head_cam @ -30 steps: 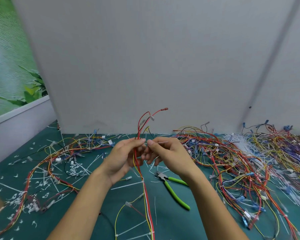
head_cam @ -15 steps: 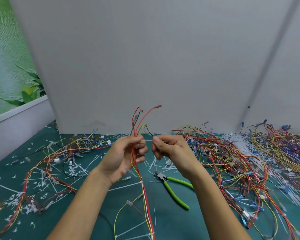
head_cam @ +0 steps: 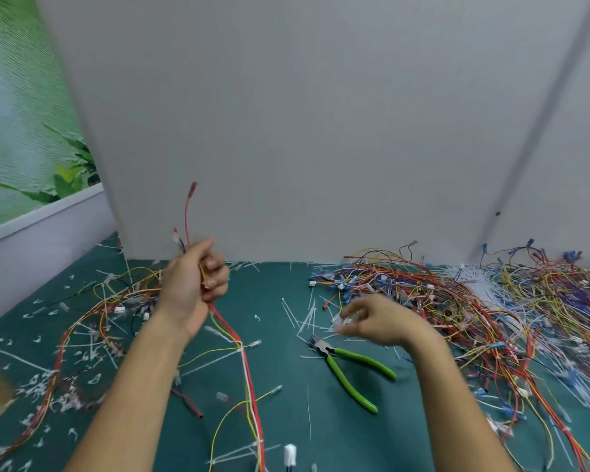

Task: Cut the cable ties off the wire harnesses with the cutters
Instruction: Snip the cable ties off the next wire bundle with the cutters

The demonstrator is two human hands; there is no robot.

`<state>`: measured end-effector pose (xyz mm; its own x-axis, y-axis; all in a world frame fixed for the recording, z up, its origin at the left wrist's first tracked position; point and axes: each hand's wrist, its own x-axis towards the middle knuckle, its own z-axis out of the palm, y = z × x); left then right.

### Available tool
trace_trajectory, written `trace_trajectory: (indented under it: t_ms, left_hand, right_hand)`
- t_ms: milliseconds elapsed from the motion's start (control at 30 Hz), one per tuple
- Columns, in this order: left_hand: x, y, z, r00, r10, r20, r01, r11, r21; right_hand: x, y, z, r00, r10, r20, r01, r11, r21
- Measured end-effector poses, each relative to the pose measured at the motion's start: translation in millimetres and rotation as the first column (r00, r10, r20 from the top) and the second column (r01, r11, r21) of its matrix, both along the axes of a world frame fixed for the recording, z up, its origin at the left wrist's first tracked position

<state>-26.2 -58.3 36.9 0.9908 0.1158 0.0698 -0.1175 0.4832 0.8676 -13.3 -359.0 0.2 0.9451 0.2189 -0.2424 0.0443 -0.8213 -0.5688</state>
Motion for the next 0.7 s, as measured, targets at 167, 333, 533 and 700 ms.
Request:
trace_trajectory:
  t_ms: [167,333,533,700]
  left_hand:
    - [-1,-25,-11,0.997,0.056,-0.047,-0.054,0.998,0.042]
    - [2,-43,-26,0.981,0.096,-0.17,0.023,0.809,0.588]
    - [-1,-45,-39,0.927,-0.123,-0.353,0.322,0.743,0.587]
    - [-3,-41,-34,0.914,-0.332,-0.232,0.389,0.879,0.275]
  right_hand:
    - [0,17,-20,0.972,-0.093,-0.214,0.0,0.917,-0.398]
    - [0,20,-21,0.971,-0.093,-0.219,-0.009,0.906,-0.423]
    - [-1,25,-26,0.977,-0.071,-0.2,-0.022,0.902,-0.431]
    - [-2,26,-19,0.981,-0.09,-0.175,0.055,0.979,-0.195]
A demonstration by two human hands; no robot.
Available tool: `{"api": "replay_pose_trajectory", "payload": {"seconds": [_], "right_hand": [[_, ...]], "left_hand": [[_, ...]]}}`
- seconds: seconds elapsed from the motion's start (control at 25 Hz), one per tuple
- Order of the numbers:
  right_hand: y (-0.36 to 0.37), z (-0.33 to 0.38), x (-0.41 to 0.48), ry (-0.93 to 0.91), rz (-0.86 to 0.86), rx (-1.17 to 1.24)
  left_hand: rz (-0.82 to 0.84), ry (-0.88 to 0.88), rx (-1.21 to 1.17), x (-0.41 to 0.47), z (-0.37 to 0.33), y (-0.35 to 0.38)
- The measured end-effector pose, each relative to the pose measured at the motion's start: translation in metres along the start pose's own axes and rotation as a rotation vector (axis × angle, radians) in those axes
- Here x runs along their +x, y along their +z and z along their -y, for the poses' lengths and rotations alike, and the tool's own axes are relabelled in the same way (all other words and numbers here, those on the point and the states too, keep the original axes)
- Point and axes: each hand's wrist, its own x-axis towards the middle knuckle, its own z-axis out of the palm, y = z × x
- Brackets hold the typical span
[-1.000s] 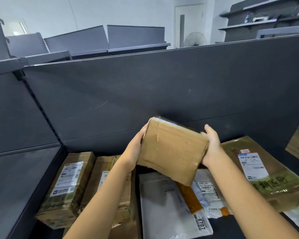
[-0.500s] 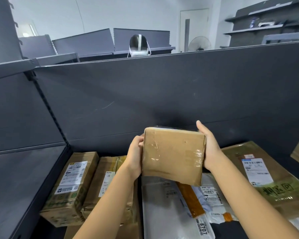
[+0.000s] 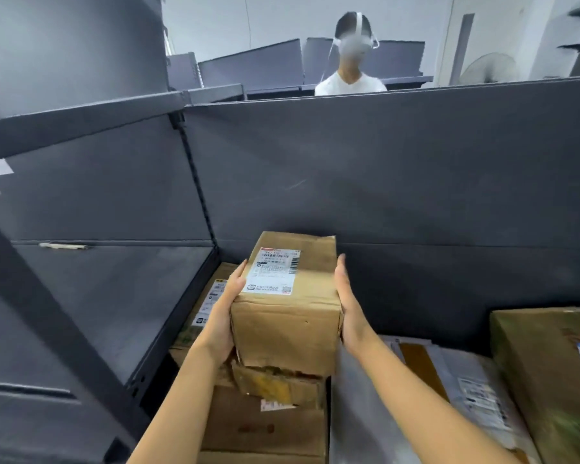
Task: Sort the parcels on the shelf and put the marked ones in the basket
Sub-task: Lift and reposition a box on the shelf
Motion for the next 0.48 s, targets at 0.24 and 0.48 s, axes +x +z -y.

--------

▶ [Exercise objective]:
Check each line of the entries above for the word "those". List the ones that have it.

▶ [Response to the task]:
- The measured end-effector pose, each relative to the pose measured at the motion's start: translation in metres along the start pose's own axes and rotation as a rotation vector (axis × angle, radians) in those axes
- Here x runs along their +x, y along their +z and z along their -y, for the poses' lengths and rotations alike, and the tool's own axes are relabelled in the same way (all other words and numbers here, those on the point and the states too, keep the original axes)

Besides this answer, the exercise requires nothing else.